Try it: Every line of the data must be set down exactly as shown.

Supplied data:
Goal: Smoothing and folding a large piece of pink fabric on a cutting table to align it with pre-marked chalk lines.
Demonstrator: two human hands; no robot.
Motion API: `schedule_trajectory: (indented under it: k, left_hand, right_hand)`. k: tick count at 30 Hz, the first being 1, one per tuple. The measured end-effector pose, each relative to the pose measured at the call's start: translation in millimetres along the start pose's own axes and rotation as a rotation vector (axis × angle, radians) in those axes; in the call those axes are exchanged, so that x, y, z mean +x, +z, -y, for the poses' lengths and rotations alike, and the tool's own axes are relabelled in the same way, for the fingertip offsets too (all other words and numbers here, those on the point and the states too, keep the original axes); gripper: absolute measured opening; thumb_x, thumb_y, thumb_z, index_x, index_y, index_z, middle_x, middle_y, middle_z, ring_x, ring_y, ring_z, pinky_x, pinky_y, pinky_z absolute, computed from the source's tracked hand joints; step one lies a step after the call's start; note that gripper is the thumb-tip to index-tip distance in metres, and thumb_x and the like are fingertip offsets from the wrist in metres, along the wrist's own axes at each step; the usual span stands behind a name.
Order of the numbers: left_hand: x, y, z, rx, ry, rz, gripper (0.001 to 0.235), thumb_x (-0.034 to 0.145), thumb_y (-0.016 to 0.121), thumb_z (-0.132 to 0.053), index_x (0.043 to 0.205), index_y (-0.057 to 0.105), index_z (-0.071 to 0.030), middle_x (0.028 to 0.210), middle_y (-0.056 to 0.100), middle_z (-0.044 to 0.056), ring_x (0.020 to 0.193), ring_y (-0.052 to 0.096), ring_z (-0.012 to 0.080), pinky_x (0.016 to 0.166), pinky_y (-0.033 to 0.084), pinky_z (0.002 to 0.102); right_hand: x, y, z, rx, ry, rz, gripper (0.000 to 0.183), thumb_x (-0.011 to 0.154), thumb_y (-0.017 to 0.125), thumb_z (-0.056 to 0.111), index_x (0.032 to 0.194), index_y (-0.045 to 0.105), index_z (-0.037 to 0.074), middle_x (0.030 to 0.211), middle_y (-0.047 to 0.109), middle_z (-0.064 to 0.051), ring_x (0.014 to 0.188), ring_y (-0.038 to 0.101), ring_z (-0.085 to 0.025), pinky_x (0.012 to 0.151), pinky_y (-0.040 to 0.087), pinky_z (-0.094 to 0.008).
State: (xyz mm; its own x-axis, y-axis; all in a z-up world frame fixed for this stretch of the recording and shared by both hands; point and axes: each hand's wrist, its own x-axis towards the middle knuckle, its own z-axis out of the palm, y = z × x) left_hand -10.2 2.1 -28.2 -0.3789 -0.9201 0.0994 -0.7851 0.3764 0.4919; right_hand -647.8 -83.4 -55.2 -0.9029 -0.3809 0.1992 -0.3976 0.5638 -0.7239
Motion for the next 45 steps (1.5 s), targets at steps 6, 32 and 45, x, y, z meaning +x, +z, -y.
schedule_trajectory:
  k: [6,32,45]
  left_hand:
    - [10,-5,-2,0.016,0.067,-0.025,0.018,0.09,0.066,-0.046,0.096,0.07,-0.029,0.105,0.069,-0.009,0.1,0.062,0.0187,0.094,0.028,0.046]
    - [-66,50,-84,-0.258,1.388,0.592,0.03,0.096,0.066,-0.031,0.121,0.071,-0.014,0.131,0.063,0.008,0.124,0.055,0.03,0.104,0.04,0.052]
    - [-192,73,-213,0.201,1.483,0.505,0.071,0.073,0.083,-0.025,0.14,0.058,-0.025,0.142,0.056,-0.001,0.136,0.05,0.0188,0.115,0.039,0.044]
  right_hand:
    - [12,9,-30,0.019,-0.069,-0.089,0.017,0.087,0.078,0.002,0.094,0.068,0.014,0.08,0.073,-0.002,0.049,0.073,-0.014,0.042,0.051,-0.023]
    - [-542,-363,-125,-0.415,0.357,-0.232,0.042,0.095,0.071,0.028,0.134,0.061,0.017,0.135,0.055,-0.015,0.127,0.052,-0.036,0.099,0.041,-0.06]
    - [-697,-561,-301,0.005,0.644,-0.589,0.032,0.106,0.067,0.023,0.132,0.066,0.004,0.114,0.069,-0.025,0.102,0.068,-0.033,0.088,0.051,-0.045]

Answer for the task:
Goal: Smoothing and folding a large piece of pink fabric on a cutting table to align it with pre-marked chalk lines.
Demonstrator: two human hands; no robot.
Motion API: `schedule_trajectory: (indented under it: k, left_hand, right_hand)`. k: tick count at 30 Hz, the first being 1, one per tuple. The measured end-effector pose, each relative to the pose measured at the call's start: translation in millimetres along the start pose's own axes and rotation as a rotation vector (axis × angle, radians) in those axes; in the call those axes are exchanged, so that x, y, z mean +x, +z, -y, for the poses' lengths and rotations alike, and the tool's own axes are relabelled in the same way, for the fingertip offsets too (all other words and numbers here, those on the point and the states too, keep the original axes); gripper: absolute measured opening; thumb_x, thumb_y, thumb_z, index_x, index_y, index_z, middle_x, middle_y, middle_z, ring_x, ring_y, ring_z, pinky_x, pinky_y, pinky_z absolute, computed from the source's tracked hand joints; step one lies a step after the call's start; note that gripper is the thumb-tip to index-tip distance in metres, and thumb_x and the like are fingertip offsets from the wrist in metres, along the wrist's own axes at each step; the usual span stands behind a name.
Order of the numbers: left_hand: x, y, z, rx, ry, rz, gripper (0.001 to 0.235), thumb_x (-0.034 to 0.145), thumb_y (-0.016 to 0.121), thumb_z (-0.132 to 0.053), index_x (0.043 to 0.205), index_y (-0.057 to 0.105), index_z (-0.071 to 0.030), middle_x (0.028 to 0.210), middle_y (-0.056 to 0.100), middle_z (-0.044 to 0.056), ring_x (0.020 to 0.193), ring_y (-0.052 to 0.096), ring_z (-0.012 to 0.080), pinky_x (0.016 to 0.166), pinky_y (-0.033 to 0.084), pinky_z (0.002 to 0.102); right_hand: x, y, z, rx, ry, rz, gripper (0.000 to 0.183), thumb_x (-0.011 to 0.154), thumb_y (-0.017 to 0.125), thumb_z (-0.056 to 0.111), index_x (0.032 to 0.194), index_y (-0.045 to 0.105), index_z (-0.037 to 0.074), middle_x (0.030 to 0.211), middle_y (-0.047 to 0.109), middle_z (-0.064 to 0.051), ring_x (0.014 to 0.188), ring_y (-0.038 to 0.101), ring_z (-0.085 to 0.025), pinky_x (0.012 to 0.151), pinky_y (-0.040 to 0.087), pinky_z (-0.094 to 0.008).
State: (xyz mm; its own x-axis, y-axis; all in a z-up world frame fixed for this stretch of the recording and shared by both hands; point and axes: each hand's wrist, its own x-axis towards the middle knuckle, its own z-axis out of the palm, y = z × x) left_hand -10.2 2.1 -28.2 -0.3789 -0.9201 0.0994 -0.7851 0.3764 0.4919; right_hand -647.8 -83.4 -55.2 -0.9029 -0.3809 0.1992 -0.3976 0.5638 -0.7239
Motion for the next 45 steps (1.5 s), targets at steps 6, 32 and 45, x, y, z meaning +x, +z, -y.
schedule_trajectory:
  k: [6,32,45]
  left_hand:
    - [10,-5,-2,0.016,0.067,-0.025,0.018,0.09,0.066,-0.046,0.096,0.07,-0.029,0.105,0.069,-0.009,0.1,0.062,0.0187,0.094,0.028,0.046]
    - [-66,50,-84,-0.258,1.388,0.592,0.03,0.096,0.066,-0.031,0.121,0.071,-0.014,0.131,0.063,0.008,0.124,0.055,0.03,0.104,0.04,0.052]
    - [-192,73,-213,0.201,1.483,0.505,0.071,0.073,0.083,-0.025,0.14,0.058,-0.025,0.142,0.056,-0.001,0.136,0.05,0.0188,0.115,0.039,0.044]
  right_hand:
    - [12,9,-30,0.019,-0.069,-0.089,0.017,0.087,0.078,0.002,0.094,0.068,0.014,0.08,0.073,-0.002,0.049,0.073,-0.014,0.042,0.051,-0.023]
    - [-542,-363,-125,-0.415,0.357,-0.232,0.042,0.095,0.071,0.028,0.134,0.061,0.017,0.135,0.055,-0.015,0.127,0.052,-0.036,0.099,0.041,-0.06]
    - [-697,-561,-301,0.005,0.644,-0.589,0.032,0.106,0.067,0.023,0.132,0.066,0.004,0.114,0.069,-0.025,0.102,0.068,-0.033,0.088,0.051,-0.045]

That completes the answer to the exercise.